■ Aim of the exercise:
From the listing below, how many lines hold the word "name"? Write only the number.

——

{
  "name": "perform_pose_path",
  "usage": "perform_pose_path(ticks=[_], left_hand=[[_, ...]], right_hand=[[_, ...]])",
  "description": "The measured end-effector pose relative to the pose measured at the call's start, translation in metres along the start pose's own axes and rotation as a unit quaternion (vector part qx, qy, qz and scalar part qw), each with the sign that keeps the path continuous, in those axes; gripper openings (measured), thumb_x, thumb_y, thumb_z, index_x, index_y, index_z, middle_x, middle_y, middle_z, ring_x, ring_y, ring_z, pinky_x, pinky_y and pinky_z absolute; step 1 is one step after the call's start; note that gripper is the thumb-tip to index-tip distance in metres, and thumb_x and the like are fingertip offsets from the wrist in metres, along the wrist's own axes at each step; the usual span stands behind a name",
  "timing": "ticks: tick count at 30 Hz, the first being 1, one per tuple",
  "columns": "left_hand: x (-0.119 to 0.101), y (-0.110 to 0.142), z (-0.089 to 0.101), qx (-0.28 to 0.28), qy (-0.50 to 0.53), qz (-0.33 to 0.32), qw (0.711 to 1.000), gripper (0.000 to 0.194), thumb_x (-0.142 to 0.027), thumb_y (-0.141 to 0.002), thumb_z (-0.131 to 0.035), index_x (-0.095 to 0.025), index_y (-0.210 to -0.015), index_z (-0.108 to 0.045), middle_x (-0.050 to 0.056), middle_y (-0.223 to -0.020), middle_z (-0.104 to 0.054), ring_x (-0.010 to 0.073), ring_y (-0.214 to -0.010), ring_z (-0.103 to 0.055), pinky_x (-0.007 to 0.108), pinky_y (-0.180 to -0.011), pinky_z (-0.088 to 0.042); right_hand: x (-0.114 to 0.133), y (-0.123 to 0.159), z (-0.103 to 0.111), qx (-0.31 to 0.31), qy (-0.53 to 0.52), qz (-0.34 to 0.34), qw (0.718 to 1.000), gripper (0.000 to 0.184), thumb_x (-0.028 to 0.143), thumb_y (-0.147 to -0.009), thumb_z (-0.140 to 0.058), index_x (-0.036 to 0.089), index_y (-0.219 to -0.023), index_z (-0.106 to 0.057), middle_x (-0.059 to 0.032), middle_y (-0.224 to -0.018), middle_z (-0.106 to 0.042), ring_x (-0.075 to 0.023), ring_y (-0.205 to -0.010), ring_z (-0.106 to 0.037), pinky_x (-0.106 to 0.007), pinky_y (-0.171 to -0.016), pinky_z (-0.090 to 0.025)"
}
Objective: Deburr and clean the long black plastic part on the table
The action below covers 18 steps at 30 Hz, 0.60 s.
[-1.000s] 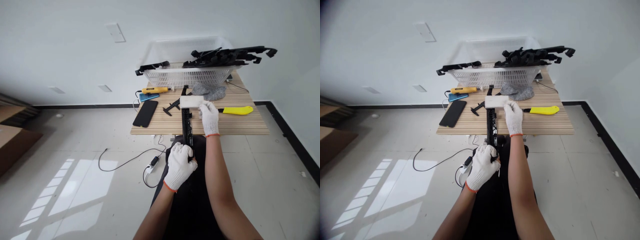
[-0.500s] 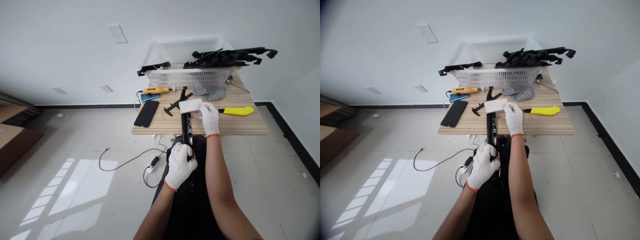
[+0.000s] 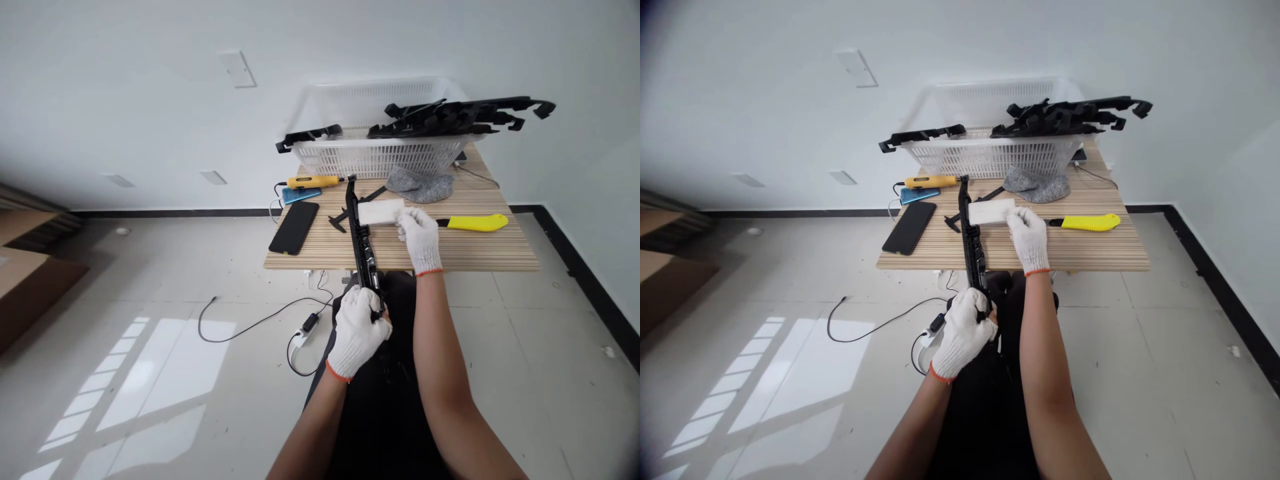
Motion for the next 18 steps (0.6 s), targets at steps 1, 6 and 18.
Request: perform_pose_path(ticks=[1,6,18], left_hand=[[0.001,0.0,0.0,-0.005,0.006,0.002,1.0,0.03,-0.011,-0.071,-0.061,-0.024,-0.074,-0.034,-0.001,-0.075,-0.055,0.0178,-0.073,-0.052,0.032,-0.069,-0.039],[-0.005,-0.001,-0.001,-0.008,-0.01,-0.026,1.0,0.029,-0.009,-0.07,-0.06,-0.024,-0.075,-0.036,-0.001,-0.075,-0.056,0.0182,-0.074,-0.052,0.032,-0.07,-0.039],[0.001,0.001,0.0,-0.005,0.023,-0.015,1.0,0.031,-0.01,-0.071,-0.061,-0.024,-0.075,-0.034,-0.002,-0.074,-0.055,0.0173,-0.073,-0.05,0.032,-0.07,-0.038]], right_hand=[[0.0,-0.001,0.002,-0.009,-0.011,0.0,1.0,0.01,0.03,-0.073,-0.063,0.021,-0.076,-0.062,0.0063,-0.057,-0.05,-0.007,-0.049,-0.039,-0.019,-0.045,-0.031],[-0.002,-0.001,-0.001,0.023,-0.004,0.004,1.0,0.01,0.031,-0.076,-0.064,0.021,-0.08,-0.063,0.0057,-0.062,-0.052,-0.0071,-0.051,-0.041,-0.02,-0.046,-0.033],[-0.002,-0.002,-0.002,0.025,-0.018,0.009,0.999,0.009,0.029,-0.074,-0.064,0.021,-0.078,-0.062,0.0051,-0.062,-0.052,-0.0069,-0.051,-0.041,-0.02,-0.046,-0.031]])
Point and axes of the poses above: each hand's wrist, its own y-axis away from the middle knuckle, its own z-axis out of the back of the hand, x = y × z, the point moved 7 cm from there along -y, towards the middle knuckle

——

■ Result for this exercise:
2